Data items
☆ ☆ ☆ ☆

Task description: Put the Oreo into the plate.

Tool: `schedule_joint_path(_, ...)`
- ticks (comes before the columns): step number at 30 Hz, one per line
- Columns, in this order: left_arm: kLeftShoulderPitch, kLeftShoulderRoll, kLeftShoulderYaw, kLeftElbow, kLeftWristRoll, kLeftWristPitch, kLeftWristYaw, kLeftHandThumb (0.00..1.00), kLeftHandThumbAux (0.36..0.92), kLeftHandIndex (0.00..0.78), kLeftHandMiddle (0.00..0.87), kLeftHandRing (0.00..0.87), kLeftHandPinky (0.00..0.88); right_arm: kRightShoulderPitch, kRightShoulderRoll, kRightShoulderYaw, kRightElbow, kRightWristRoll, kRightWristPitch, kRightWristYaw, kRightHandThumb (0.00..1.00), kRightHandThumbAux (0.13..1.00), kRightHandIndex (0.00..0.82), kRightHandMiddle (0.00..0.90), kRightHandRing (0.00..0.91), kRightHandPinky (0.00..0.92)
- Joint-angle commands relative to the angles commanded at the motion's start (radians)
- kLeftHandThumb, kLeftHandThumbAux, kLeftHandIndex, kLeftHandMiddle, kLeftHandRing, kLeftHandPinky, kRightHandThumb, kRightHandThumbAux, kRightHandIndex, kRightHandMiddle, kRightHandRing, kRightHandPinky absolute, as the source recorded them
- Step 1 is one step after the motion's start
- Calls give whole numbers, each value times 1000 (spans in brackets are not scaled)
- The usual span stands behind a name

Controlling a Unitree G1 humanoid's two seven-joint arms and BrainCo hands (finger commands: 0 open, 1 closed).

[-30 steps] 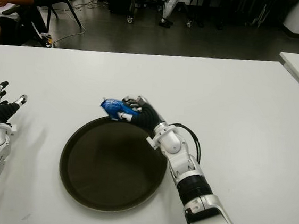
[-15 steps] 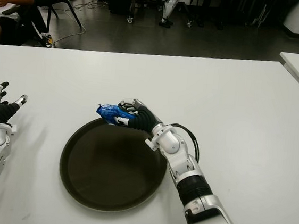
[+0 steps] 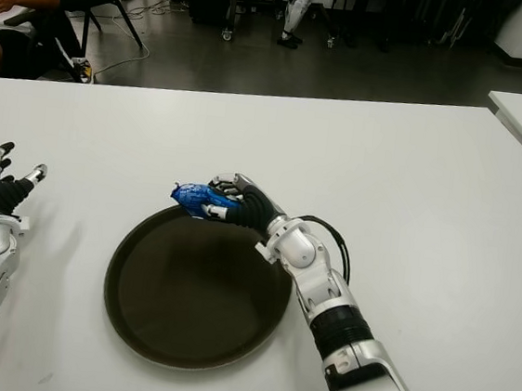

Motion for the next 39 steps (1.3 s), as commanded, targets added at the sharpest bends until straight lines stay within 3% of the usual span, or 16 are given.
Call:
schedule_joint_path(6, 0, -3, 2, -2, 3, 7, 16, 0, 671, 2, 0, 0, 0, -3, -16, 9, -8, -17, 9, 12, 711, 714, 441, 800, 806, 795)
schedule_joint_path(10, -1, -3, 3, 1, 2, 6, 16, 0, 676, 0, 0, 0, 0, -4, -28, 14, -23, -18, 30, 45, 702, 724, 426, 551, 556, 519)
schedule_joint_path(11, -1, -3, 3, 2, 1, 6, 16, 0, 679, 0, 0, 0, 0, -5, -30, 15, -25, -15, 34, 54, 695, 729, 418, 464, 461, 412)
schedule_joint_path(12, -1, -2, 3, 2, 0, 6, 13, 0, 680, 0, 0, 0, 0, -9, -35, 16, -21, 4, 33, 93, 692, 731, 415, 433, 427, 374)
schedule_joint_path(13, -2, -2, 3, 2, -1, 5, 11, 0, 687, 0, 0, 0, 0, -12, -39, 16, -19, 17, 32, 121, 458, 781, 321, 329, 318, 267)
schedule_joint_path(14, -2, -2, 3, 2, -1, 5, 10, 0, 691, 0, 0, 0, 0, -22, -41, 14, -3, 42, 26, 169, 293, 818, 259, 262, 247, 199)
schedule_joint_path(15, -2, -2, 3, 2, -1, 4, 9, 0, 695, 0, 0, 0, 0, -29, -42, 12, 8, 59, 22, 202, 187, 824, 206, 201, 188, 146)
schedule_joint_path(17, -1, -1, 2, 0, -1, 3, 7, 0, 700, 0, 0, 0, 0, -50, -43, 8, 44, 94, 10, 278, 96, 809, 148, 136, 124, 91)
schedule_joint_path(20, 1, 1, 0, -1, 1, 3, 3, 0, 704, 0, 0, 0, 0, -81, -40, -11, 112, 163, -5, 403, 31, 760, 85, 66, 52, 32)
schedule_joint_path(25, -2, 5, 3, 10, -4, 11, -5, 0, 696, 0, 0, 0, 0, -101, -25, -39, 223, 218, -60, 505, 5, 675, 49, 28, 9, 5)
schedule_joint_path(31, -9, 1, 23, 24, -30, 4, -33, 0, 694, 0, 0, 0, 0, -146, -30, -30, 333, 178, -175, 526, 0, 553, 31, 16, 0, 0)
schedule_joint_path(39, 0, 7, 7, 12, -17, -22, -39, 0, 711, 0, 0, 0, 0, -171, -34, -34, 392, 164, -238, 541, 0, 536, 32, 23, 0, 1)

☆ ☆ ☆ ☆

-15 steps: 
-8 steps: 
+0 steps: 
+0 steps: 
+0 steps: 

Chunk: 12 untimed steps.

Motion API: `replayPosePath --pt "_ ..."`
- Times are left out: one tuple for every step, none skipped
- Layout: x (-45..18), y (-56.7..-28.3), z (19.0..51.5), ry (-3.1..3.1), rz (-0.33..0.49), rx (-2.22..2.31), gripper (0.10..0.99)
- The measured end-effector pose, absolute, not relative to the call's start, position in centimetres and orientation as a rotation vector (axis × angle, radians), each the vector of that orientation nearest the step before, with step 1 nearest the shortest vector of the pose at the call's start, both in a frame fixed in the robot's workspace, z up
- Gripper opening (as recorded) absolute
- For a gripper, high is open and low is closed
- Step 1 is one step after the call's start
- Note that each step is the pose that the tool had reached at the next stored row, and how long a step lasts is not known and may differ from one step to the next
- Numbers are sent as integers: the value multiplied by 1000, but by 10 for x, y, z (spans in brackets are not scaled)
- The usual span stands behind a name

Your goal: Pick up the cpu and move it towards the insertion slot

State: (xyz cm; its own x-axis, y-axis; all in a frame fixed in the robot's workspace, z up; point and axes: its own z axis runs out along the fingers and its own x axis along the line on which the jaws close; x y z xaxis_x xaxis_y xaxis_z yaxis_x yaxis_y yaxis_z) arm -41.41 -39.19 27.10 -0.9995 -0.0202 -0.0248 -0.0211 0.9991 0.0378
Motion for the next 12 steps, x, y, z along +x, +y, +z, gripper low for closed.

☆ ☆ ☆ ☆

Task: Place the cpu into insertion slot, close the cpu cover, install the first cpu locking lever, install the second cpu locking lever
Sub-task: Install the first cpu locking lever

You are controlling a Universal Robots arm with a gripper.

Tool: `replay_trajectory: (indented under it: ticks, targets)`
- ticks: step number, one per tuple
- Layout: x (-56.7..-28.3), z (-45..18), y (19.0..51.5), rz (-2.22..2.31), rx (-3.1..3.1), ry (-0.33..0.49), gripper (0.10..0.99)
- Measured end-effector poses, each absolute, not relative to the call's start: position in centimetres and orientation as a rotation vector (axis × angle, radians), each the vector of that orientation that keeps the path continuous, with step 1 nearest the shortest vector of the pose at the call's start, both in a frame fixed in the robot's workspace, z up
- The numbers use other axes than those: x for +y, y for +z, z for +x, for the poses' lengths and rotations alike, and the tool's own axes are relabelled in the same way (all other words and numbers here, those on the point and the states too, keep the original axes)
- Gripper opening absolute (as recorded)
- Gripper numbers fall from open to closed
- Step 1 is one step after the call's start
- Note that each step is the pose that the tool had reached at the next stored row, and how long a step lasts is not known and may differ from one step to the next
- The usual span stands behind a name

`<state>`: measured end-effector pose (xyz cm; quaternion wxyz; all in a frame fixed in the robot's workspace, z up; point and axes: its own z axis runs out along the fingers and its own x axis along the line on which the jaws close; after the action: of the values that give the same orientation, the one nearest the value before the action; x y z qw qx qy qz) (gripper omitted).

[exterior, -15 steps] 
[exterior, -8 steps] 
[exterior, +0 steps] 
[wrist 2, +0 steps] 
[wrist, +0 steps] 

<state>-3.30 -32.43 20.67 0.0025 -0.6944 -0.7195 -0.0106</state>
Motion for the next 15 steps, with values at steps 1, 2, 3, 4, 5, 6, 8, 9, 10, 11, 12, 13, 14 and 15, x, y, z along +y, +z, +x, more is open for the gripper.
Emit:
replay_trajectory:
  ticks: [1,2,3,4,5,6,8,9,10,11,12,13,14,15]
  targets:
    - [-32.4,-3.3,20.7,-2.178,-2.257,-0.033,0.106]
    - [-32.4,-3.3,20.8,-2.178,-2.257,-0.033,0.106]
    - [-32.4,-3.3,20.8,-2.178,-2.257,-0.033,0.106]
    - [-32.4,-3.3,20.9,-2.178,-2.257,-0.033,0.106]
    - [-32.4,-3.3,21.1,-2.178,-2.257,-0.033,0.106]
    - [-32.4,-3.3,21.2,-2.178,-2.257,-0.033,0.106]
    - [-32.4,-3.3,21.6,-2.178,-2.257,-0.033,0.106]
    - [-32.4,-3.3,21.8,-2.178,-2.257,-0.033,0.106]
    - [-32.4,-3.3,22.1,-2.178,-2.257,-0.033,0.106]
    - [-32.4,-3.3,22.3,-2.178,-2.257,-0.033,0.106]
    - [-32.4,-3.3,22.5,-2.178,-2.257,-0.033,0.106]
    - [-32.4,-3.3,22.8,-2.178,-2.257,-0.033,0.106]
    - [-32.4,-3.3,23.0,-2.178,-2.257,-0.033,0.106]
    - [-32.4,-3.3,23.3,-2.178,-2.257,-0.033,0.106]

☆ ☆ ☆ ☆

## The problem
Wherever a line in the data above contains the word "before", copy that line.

## Solution
- ticks (comes before the columns): step number at 30 Hz, one per line
- The measured end-effector pose, absolute, not relative to the call's start, position in centimetres and orientation as a rotation vector (axis × angle, radians), each the vector of that orientation nearest the step before, with step 1 nearest the shortest vector of the pose at the call's start, both in a frame fixed in the robot's workspace, z up
`<state>`: measured end-effector pose (xyz cm; quaternion wxyz; all in a frame fixed in the robot's workspace, z up; point and axes: its own z axis runs out along the fingers and its own x axis along the line on which the jaws close; after the action: of the values that give the same orientation, the one nearest the value before the action; x y z qw qx qy qz) (gripper omitted).

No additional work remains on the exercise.